**Your task:**
Which lines make up the answer? Those from the line with "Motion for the" through the end of the data; reproduce them exactly.

(Given information Opens)

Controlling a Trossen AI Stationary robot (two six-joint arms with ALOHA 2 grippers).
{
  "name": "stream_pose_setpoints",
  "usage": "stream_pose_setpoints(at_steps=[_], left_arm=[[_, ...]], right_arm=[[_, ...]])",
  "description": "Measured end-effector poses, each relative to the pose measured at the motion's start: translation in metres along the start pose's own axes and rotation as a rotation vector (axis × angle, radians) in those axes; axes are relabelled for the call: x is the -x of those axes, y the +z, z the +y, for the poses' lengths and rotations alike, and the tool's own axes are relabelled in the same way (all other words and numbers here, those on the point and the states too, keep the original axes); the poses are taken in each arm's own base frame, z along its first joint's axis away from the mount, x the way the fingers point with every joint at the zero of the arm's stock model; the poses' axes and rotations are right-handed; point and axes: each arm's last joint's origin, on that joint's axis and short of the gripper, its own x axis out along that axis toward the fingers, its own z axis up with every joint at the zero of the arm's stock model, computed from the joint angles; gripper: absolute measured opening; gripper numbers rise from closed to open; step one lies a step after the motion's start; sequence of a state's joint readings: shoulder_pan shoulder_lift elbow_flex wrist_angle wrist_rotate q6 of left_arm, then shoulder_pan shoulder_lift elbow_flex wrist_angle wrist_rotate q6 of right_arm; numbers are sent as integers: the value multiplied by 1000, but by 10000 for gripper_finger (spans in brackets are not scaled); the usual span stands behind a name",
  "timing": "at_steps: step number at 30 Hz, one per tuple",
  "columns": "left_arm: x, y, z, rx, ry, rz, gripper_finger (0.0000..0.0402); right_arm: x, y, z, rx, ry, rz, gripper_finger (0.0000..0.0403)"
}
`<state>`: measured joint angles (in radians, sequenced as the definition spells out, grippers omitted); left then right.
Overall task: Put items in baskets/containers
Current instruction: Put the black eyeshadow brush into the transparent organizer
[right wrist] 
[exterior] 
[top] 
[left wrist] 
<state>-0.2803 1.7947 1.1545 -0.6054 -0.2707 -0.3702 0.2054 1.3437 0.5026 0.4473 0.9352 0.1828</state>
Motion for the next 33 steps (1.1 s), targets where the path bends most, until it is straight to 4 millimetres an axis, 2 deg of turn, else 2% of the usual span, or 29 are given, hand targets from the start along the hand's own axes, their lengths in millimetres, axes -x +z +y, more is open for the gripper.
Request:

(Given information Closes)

**Completed exercise:**
Motion for the next 33 steps (1.1 s), targets where the path bends most, until it is straight to 4 millimetres an axis, 2 deg of turn, else 2% of the usual span, or 29 are given, hand targets from the start along the hand's own axes, their lengths in millimetres, axes -x +z +y, more is open for the gripper.
Request:

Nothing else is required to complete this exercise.